Hi,
I have tested gradient of llama2-7b model with respect its input and it gives me wrong results (tested only on GPU). I have created a MWE as follows
using ProfileSummarizer
using Transformers
using Flux
using TextEncodeBase
using NeuralAttentionlib
using HuggingFaceApi
using FiniteDifferences
using Zygote
using CUDA
using StatsBase
CUDA.device!(0)
textenc = HuggingFace.load_tokenizer("meta-llama/Llama-2-7b-chat-hf"; auth_token = access_token);
model = f32(HuggingFace.load_model("llama", "meta-llama/Llama-2-7b-chat-hf", "forCausallm", auth_token = access_token));
model = gpu(model);
embeddings = model.model.embedding.token.embeddings;
decoder = model.model.decoder;
# We compute randomly gradients with respect to few selected elements and compare them
# to true values. This is a sanity check, because otherwise the test would take ages.
let begin
tokens = TextEncodeBase.encode(textenc, "the most important text for this test").token
θ = cpu(embeddings * tokens)
ii = sample(eachindex(θ), 1000, replace = false)

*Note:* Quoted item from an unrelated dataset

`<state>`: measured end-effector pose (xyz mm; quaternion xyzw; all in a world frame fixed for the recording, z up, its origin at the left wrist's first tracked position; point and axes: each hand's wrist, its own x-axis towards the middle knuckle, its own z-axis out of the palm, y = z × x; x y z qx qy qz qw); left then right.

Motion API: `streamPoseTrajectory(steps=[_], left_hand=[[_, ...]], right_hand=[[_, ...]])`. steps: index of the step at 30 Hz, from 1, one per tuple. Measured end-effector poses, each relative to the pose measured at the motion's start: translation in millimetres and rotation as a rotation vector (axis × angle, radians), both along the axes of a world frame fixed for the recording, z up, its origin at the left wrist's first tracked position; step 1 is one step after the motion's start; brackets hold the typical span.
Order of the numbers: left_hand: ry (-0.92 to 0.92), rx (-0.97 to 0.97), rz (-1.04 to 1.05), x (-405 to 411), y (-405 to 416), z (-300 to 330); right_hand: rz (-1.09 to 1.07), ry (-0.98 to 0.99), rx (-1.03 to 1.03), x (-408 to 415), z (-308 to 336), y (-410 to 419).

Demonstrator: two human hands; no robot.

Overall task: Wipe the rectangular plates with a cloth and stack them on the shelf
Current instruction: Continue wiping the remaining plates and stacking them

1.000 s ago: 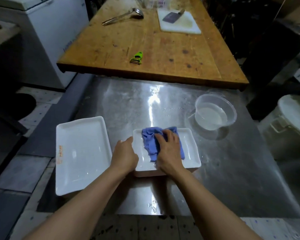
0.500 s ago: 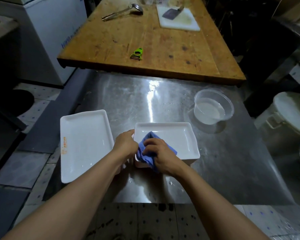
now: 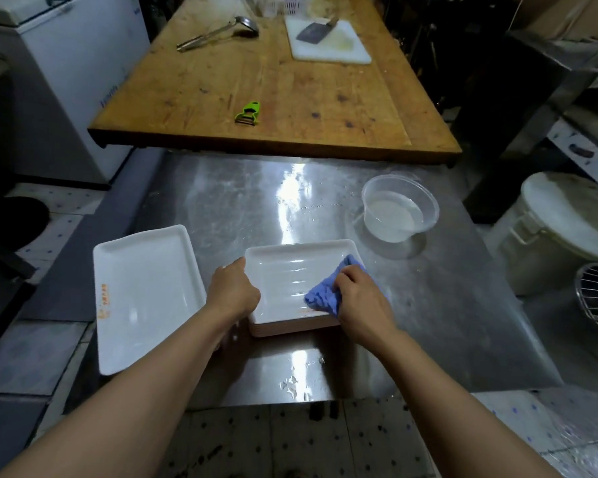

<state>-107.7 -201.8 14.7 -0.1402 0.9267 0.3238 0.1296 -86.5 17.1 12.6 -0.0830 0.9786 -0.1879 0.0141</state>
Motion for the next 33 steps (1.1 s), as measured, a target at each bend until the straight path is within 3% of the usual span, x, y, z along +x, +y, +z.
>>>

ii = [23, 5641, 18928, 4354, 16801, 294, 18929, 17793, 1277, 17098]
sub_θ = θ[ii]
function sub_f(sub_θ)
θ[ii] = sub_θ
f(θ)
end
function f(θ)
hidden_state = gpu(θ)
sum(decoder((;hidden_state)).hidden_state)
end
fin_gs = grad(central_fdm(5, 1), sub_f, sub_θ)[1]

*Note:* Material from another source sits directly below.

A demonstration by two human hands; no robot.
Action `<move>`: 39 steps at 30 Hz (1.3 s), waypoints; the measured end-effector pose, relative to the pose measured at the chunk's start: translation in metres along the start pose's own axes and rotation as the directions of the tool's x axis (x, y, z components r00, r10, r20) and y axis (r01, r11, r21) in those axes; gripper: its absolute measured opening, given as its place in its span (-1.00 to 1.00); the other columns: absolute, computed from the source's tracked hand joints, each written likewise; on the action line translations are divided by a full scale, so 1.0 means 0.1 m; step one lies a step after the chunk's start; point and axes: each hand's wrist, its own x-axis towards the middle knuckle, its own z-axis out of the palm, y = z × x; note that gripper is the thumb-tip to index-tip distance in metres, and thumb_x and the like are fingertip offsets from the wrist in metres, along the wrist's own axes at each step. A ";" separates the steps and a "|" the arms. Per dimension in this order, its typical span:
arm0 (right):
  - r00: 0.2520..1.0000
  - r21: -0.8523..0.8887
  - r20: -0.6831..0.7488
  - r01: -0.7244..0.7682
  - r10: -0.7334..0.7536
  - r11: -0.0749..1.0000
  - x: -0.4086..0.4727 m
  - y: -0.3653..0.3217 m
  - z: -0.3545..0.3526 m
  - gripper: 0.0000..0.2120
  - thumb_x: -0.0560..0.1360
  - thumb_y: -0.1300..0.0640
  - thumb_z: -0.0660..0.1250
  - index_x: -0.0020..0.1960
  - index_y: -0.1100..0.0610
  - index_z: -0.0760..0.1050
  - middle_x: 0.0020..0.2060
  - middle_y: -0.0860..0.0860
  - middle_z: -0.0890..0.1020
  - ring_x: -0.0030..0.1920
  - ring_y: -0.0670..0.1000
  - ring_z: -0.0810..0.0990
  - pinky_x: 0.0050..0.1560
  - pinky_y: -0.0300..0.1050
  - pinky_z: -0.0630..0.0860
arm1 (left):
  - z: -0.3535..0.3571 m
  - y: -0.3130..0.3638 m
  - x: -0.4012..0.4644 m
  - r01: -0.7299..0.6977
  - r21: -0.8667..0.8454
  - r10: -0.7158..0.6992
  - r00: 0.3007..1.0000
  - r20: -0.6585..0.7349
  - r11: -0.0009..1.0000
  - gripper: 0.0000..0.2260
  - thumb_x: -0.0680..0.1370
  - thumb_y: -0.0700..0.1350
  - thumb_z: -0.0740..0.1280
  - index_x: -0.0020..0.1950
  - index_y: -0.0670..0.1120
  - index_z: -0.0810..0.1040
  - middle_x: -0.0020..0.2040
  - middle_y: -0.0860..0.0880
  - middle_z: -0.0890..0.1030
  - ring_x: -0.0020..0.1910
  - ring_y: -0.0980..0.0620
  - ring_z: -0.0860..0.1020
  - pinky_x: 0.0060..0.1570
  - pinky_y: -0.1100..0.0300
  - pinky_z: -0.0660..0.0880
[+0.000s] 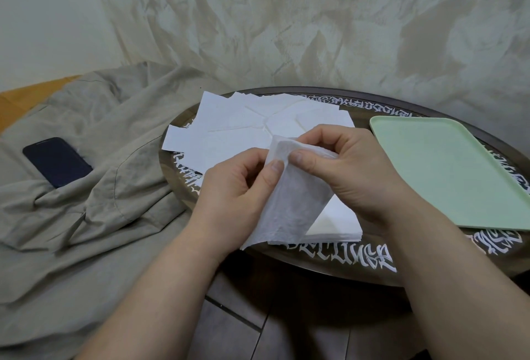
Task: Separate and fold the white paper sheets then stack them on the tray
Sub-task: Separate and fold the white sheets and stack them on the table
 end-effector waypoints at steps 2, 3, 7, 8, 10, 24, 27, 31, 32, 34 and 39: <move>1.000 -0.005 -0.009 0.012 -0.012 1.000 0.01 0.01 0.01 -0.92 0.44 0.22 0.47 -0.22 0.11 0.63 -0.30 -0.06 0.65 -0.23 -0.10 0.59 -0.18 -0.14 0.51 | 0.04 -0.01 -0.01 -0.005 0.038 0.007 0.999 -0.049 0.999 -0.75 0.49 0.19 0.23 -0.11 0.10 0.63 -0.20 0.06 0.66 -0.19 0.02 0.60 -0.17 -0.02 0.53; 1.000 -0.006 -0.013 0.018 -0.018 1.000 0.01 0.01 0.01 -0.91 0.44 0.22 0.47 -0.23 0.10 0.63 -0.31 -0.07 0.65 -0.24 -0.11 0.59 -0.19 -0.17 0.50 | 0.06 -0.01 -0.02 -0.006 0.053 0.010 0.998 -0.069 0.999 -0.74 0.50 0.19 0.21 -0.11 0.09 0.61 -0.21 0.05 0.65 -0.19 0.02 0.59 -0.18 -0.01 0.52; 0.999 -0.003 -0.021 0.035 -0.035 0.999 0.02 0.03 0.03 -0.90 0.45 0.23 0.46 -0.19 0.06 0.61 -0.24 -0.11 0.65 -0.22 -0.18 0.58 -0.18 -0.29 0.48 | 0.12 -0.03 -0.02 -0.024 0.125 0.039 0.992 -0.120 0.992 -0.72 0.57 0.11 0.20 -0.11 -0.04 0.59 -0.26 -0.02 0.59 -0.25 -0.02 0.53 -0.24 0.01 0.45; 0.998 -0.051 -0.023 0.054 -0.056 0.997 0.02 0.03 0.04 -0.89 0.44 0.21 0.46 -0.12 0.01 0.61 -0.12 -0.13 0.65 -0.13 -0.21 0.58 -0.10 -0.31 0.47 | 0.11 -0.03 -0.02 -0.030 0.146 0.048 0.991 -0.123 0.989 -0.70 0.57 0.09 0.20 -0.12 -0.09 0.59 -0.28 -0.03 0.57 -0.26 -0.03 0.51 -0.26 0.03 0.44; 0.992 -0.216 -0.002 0.123 -0.127 0.969 0.03 0.05 0.04 -0.69 0.43 0.10 0.46 0.13 -0.10 0.52 0.20 -0.19 0.51 0.18 -0.29 0.46 0.16 -0.29 0.40 | 0.09 -0.04 -0.01 -0.041 0.180 0.061 0.992 -0.106 0.983 -0.67 0.57 0.08 0.19 -0.14 -0.16 0.56 -0.30 -0.03 0.53 -0.30 0.00 0.47 -0.29 0.10 0.41; 0.959 -0.537 0.210 0.277 -0.191 0.797 0.05 0.10 0.12 -0.70 0.64 -0.02 0.08 -0.15 0.14 0.38 -0.30 -0.07 0.42 -0.25 -0.07 0.38 -0.20 -0.19 0.30 | 0.07 -0.03 0.01 -0.063 0.274 0.075 0.997 -0.032 0.960 -0.67 0.58 0.10 0.09 -0.06 -0.16 0.43 -0.30 -0.02 0.50 -0.27 0.03 0.45 -0.27 0.14 0.36; 0.951 -0.544 0.215 0.305 -0.222 0.782 0.06 0.12 0.14 -0.68 0.57 -0.07 0.00 -0.12 0.10 0.42 -0.27 -0.07 0.45 -0.20 -0.09 0.41 -0.16 -0.22 0.33 | 0.06 -0.03 0.02 -0.024 0.250 0.054 0.992 -0.111 0.968 -0.66 0.57 0.08 0.08 -0.08 -0.18 0.43 -0.30 -0.02 0.50 -0.28 0.07 0.43 -0.28 0.22 0.35; 0.962 -0.540 0.194 0.267 -0.191 0.798 0.08 0.14 0.10 -0.64 0.58 -0.07 0.01 -0.13 0.14 0.44 -0.27 -0.03 0.50 -0.20 -0.04 0.42 -0.17 -0.10 0.31 | 0.04 -0.01 0.04 0.052 0.150 -0.027 0.986 -0.164 0.987 -0.68 0.54 0.09 0.13 -0.03 -0.14 0.51 -0.17 -0.05 0.59 -0.20 0.07 0.51 -0.18 0.16 0.41; 0.964 -0.562 0.194 0.263 -0.184 0.784 0.08 0.14 0.09 -0.69 0.61 -0.04 0.05 -0.13 0.11 0.45 -0.26 -0.05 0.49 -0.19 -0.04 0.42 -0.16 -0.10 0.31 | 0.03 0.01 0.04 0.065 0.133 -0.047 0.989 -0.137 0.989 -0.71 0.52 0.09 0.16 -0.03 -0.09 0.52 -0.17 -0.01 0.61 -0.18 0.08 0.54 -0.17 0.16 0.44; 0.966 -0.575 0.180 0.256 -0.185 0.777 0.09 0.13 0.09 -0.78 0.64 0.05 0.14 -0.02 0.08 0.54 -0.17 -0.05 0.54 -0.11 -0.06 0.47 -0.07 -0.13 0.36 | 0.03 0.02 0.04 0.075 0.176 -0.060 0.994 -0.089 0.981 -0.71 0.49 0.09 0.20 -0.04 -0.11 0.53 -0.16 -0.03 0.63 -0.14 0.02 0.56 -0.14 0.09 0.48; 0.983 0.030 0.142 -0.120 0.115 0.992 0.07 0.14 0.08 -0.71 0.51 0.00 0.37 0.21 0.03 0.51 0.02 -0.04 0.67 0.01 -0.12 0.63 -0.04 -0.31 0.51 | 0.03 0.05 0.07 0.211 -0.208 -0.255 0.944 -0.210 0.955 -0.85 0.53 0.02 0.27 -0.07 -0.02 0.56 -0.06 -0.06 0.68 0.00 -0.10 0.64 0.02 -0.10 0.57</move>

zyg_gs = Zygote.gradient(f, θ)[1][ii]
hcat(fin_gs, zyg_gs)
sort(abs.(fin_gs .- zyg_gs), rev = true)
end
which returns
10-element Vector{Float32}:
4.4233932
2.523777
1.9660205
1.4594455
0.67348194
0.589447
0.5284171
0.5228882
0.36881256
0.18504143
which seems to me off by a large margin.
I use Julia 1.9.2 and my Pkg.status()
says
[7d9f7c33] Accessors v0.1.32
[6e4b80f9] BenchmarkTools v1.3.2
⌃ [052768ef] CUDA v4.4.0
[d360d2e6] ChainRulesCore v1.16.0
[a93c6f00] DataFrames v1.6.1
[26cc04aa] FiniteDifferences v0.12.30
⌅ [587475ba] Flux v0.13.17
[d9f16b24] Functors v0.4.5
[3cc741c3] HuggingFaceApi v0.1.0
[f1d291b0] MLUtils v0.4.3
[5da4648a] NVTX v0.3.2
⌃ [12afc1b8] NeuralAttentionlib v0.2.11
[0b1bfda6] OneHotArrays v0.2.4
[6099a3de] PythonCall v0.9.14
[2913bbd2] StatsBase v0.34.0
[354b36f9] StringViews v1.3.3
⌃ [899adc3e] TensorBoardLogger v0.1.21
[f92c20c0] TextEncodeBase v0.6.0
[21ca0261] Transformers v0.2.7
⌃ [e88e6eb3] Zygote v0.6.63
I will try to narrow down the problem to test individual layers, but this is going to take bit of time.